Austin Brown, The University of Texas School of Public Health


Obesity has a complex, multi-factorial etiology. Infectious agents have recently emerged as a possible contributor to the current obesity epidemic. Seven viruses have demonstrated an association with obesity in animals; however, Adenovirus-36 (Ad-36) is the only known virus associated with obesity in humans. The primary aim of this research was to determine the association between Ad-36 infection and the expression of obesity related hormones in children. Additionally, this study proposed to compare the mean three year change in the level of obesity related hormones between Ad-36 positive and negative children. This study utilized pilot data collected from 98 children at baseline and year three of the Project Heartbeat! cohort. Fasting serum samples were analyzed for the concentration of adiponectin, insulin and leptin.

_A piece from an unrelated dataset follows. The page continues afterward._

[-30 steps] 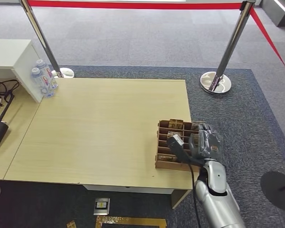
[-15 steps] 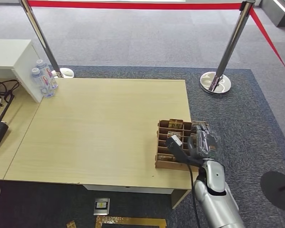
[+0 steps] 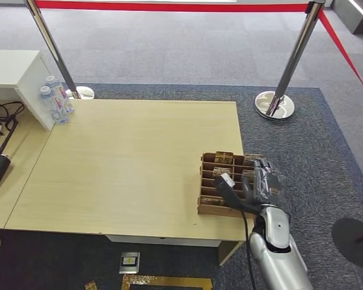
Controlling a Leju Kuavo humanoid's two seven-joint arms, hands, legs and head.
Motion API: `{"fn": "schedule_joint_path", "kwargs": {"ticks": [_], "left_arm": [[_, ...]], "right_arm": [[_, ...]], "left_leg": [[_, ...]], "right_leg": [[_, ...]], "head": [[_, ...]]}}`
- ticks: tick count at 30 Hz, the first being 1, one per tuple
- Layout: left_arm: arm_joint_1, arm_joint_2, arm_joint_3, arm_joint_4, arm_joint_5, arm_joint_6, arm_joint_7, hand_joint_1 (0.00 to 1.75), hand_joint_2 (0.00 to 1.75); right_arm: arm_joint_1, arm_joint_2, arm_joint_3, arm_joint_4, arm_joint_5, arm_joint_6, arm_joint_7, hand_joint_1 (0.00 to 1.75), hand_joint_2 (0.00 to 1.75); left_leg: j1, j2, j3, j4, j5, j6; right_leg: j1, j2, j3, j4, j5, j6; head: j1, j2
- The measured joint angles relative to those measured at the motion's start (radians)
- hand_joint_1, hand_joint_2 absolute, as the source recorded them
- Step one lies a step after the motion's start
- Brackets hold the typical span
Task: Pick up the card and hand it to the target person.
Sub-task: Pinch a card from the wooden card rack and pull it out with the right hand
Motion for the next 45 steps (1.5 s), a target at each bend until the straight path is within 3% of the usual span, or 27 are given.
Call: {"fn": "schedule_joint_path", "kwargs": {"ticks": [29,32,36,38,45], "left_arm": [[0.0,0.0,0.0,0.0,0.001,0.0,0.0,0.0,1.75],[0.0,0.0,0.0,0.0,0.001,0.0,0.0,0.0,1.75],[0.0,0.0,0.0,0.0,0.003,0.0,0.0,0.0,1.75],[0.0,0.0,0.0,0.0,0.003,0.0,0.0,0.0,1.75],[0.0,0.001,0.0,0.0,0.003,0.0,0.0,0.0,1.75]], "right_arm": [[-0.002,0.001,0.0,0.003,0.0,0.0,0.0,0.85,1.75],[-0.006,0.002,0.0,0.007,-0.001,0.0,0.0,0.99,1.75],[-0.015,0.004,0.0,0.018,-0.004,0.0,0.0,1.49,1.75],[-0.017,0.006,0.0,0.023,-0.006,0.001,-0.001,1.63,1.75],[-0.025,0.012,0.001,0.033,-0.011,-0.001,-0.007,1.57,1.75]], "left_leg": [[0.0,0.0,0.0,0.0,0.0,0.0],[0.0,0.0,0.0,0.0,0.0,0.0],[0.0,0.0,0.0,0.0,0.001,0.0],[0.0,0.0,0.0,0.0,0.001,0.0],[0.0,0.0,0.0,0.0,0.001,0.0]], "right_leg": [[0.0,0.0,0.0,0.0,0.0,0.0],[0.0,0.0,0.0,0.0,0.0,0.0],[0.0,0.0,0.0,0.0,0.0,0.0],[0.0,0.0,0.0,0.0,0.0,0.0],[0.0,0.0,0.0,0.0,0.0,0.0]], "head": [[0.0,0.0],[0.0,0.0],[0.0,0.0],[0.0,0.0],[0.0,0.0]]}}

The crude analysis uncovered Ad-36 positive children had significantly lower mean concentrations of insulin (p=0.039) and leptin (p=0.038) at baseline compared to Ad-36 negative children. The results of the adjusted analysis indicated the leptin association with Ad-36 infection at baseline was statistically significant even after controlling for age, sex, ethnicity, and BMI percentile. The longitudinal evaluation revealed individuals with a history of Ad-36 infection experienced a larger mean decrease in adiponectin, a larger mean increase in leptin, and a smaller mean increase in insulin levels over a three year period compared to individuals without a history of infection. These results suggest Ad-36 infection may produce changes in hormone expression. The only statistically significant findings in the crude and adjusted longitudinal analysis occurred at baseline when the children were younger, suggesting physical changes that occur during sexual maturation may mask or enhance Ad-36 induced changes in hormone expression. Furthermore, the longitudinal analysis revealed the duration and course of Ad-36 infection may influence changes in the expression of obesity-related hormones. Taken together, the results of this pilot study are suggestive of an association between Ad-36 infection and the expression of obesity-related hormones.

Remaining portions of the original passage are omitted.